▶ _What the task requires_
Select every line below containing the word "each".

▶ _Information supplied_
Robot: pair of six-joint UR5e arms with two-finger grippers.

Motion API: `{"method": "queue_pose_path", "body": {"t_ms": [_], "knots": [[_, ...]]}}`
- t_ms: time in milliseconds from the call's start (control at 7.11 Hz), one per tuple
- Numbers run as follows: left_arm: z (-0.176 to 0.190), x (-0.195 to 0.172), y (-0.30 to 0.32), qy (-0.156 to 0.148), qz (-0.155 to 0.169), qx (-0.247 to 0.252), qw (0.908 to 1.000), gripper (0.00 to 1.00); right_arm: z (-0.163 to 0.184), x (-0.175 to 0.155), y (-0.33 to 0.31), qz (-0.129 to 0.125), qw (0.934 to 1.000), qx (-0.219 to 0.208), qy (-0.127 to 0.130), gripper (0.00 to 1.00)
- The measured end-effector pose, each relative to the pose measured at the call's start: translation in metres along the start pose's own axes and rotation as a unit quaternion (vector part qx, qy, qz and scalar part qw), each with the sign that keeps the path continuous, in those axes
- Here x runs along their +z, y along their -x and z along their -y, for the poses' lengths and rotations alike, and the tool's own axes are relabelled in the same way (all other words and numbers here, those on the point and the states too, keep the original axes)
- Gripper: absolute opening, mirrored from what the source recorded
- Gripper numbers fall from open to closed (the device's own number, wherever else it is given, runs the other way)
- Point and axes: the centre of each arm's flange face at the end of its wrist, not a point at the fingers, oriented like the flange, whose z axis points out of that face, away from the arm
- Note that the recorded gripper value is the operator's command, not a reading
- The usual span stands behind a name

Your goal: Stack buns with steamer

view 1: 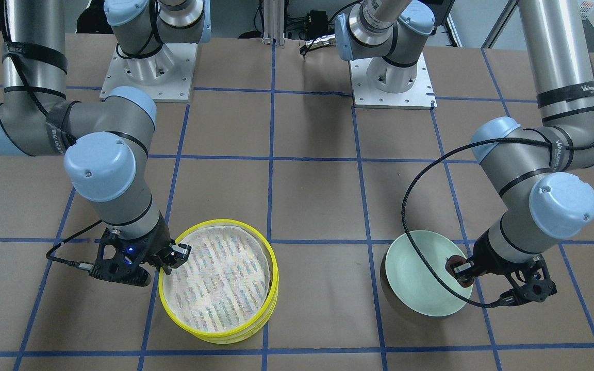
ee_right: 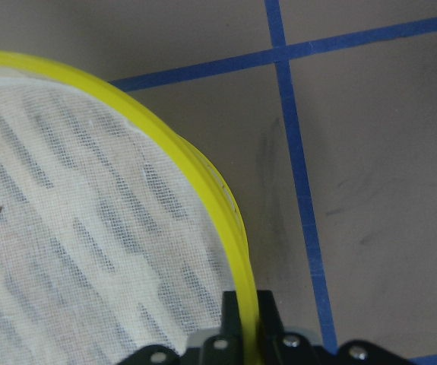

▶ _Problem solution_
- The measured end-effector pose, each relative to the pose measured at the call's start: translation in metres along the start pose's own axes and rotation as a unit quaternion (vector part qx, qy, qz and scalar part qw), each with the sign that keeps the path continuous, in those axes
- Point and axes: the centre of each arm's flange face at the end of its wrist, not a point at the fingers, oriented like the flange, whose z axis points out of that face, away from the arm

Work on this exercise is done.